■ DIRECTIONS FOR THIS TASK:
Filter the data below, keeping only lines that contain "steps".

-- GIVEN MATERIAL follows --

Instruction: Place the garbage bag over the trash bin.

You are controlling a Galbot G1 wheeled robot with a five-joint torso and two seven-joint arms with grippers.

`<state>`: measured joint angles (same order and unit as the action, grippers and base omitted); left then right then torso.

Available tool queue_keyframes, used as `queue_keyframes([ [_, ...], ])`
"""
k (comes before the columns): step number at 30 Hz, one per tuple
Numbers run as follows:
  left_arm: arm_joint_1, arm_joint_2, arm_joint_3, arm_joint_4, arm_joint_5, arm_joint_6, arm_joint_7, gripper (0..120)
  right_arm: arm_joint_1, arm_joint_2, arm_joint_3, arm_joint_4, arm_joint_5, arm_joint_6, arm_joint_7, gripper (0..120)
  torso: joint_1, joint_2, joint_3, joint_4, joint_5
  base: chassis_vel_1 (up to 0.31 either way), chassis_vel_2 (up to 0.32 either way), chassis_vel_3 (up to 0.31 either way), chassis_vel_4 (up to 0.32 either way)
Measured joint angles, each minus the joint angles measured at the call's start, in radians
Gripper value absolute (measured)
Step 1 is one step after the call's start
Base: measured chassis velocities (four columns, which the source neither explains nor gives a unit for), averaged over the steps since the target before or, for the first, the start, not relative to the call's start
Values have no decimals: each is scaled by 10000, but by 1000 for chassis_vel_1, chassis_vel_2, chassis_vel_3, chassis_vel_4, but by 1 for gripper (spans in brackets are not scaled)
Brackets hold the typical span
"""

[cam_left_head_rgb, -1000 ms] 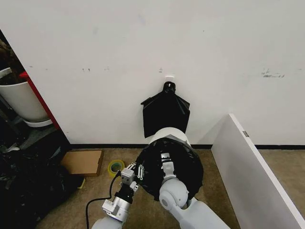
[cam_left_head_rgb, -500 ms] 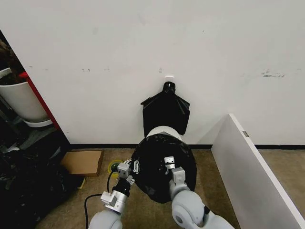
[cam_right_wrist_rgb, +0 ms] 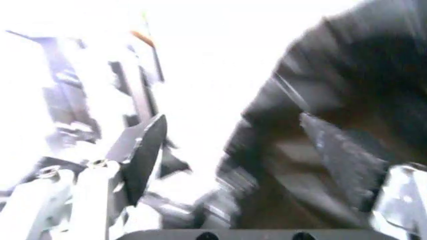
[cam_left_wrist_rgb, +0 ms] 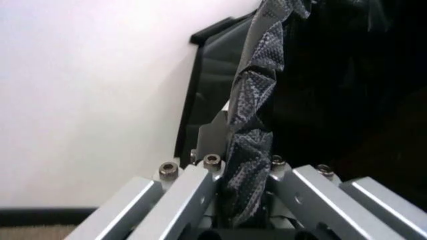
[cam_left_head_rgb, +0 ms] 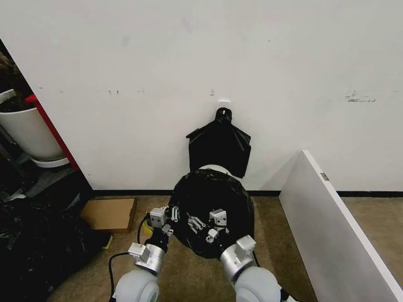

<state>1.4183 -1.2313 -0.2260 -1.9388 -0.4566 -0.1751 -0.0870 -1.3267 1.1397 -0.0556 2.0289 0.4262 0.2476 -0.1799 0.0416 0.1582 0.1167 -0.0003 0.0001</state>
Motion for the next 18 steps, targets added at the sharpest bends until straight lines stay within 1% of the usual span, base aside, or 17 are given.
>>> queue_keyframes([
  [2, -141, 28, -47, -30, -479, 357, -105, 0, -136, -23, 313, -19, 307, 912, -1713, 88, 0, 0, 0, 0, -1, 0, 0, 0, 0],
  [3, -185, 39, -64, -44, -660, 489, -136, 0, -170, -24, 384, -12, 401, 1113, -2101, 88, 0, 0, 0, 0, -1, 0, 0, 0, 0],
  [4, -237, 78, -108, -116, -1139, 910, -187, 0, -221, -23, 506, 40, 784, 1679, -2956, 96, 0, 0, 0, -3, -1, 0, 0, 0, 0],
  [5, -219, 98, -134, -188, -1425, 1209, -217, 0, -206, -12, 488, 113, 1051, 1953, -3104, 98, 0, 0, 0, 0, -1, 0, 0, 0, 0],
  [6, -219, 98, -134, -188, -1425, 1209, -217, 0, -206, -12, 488, 113, 1051, 1953, -3104, 98, 0, 0, 0, 0, -1, 0, 0, 0, 0],
  [8, -155, 130, -177, -318, -1832, 1691, -309, 0, -164, 44, 310, 307, 1287, 2261, -2410, 100, 0, 0, 0, 3, -1, 0, 0, 0, 0],
  [9, -166, 166, -220, -416, -2151, 2197, -479, 0, -204, 116, 229, 520, 1248, 2340, -1455, 100, 0, 0, 0, 4, 0, 0, 0, 0, 0],
  [10, -196, 194, -254, -463, -2377, 2518, -622, 0, -299, 174, 202, 726, 1063, 2322, -465, 100, 0, 0, 0, 4, -1, 0, 0, 0, 0],
  [13, -419, 311, -446, -578, -3238, 3843, -1296, 0, -673, 296, 233, 1483, 420, 1959, 2481, 100, 0, 0, -1, -1, -1, 0, 0, 0, 0],
  [14, -419, 311, -446, -578, -3238, 3843, -1296, 0, -673, 296, 233, 1483, 420, 1959, 2481, 100, 0, 0, -1, -1, -1, 0, 0, 0, 0],
  [15, -501, 343, -530, -563, -3532, 4197, -1574, 0, -796, 309, 293, 1751, 418, 1931, 3067, 100, 0, 0, 0, -2, -1, 0, 0, 0, 0],
  [18, -686, 399, -799, -327, -4159, 4886, -2100, 0, -1052, 263, 521, 2150, 393, 1790, 3675, 100, 0, 0, -1, -1, -3, 0, 0, 0, 0],
])
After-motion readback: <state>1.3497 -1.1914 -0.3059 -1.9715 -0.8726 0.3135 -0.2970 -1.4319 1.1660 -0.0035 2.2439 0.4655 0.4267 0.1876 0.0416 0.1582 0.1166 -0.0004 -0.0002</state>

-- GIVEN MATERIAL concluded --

■ ANSWER TO THE PROBLEM:
Base: measured chassis velocities (four columns, which the source neither explains nor gives a unit for), averaged over the steps since the target before or, for the first, the start, not relative to the call's start
Motion for the next 18 steps, targets added at the sharpest bends until straight lines stay within 1% of the usual span, base aside, or 17 are given.

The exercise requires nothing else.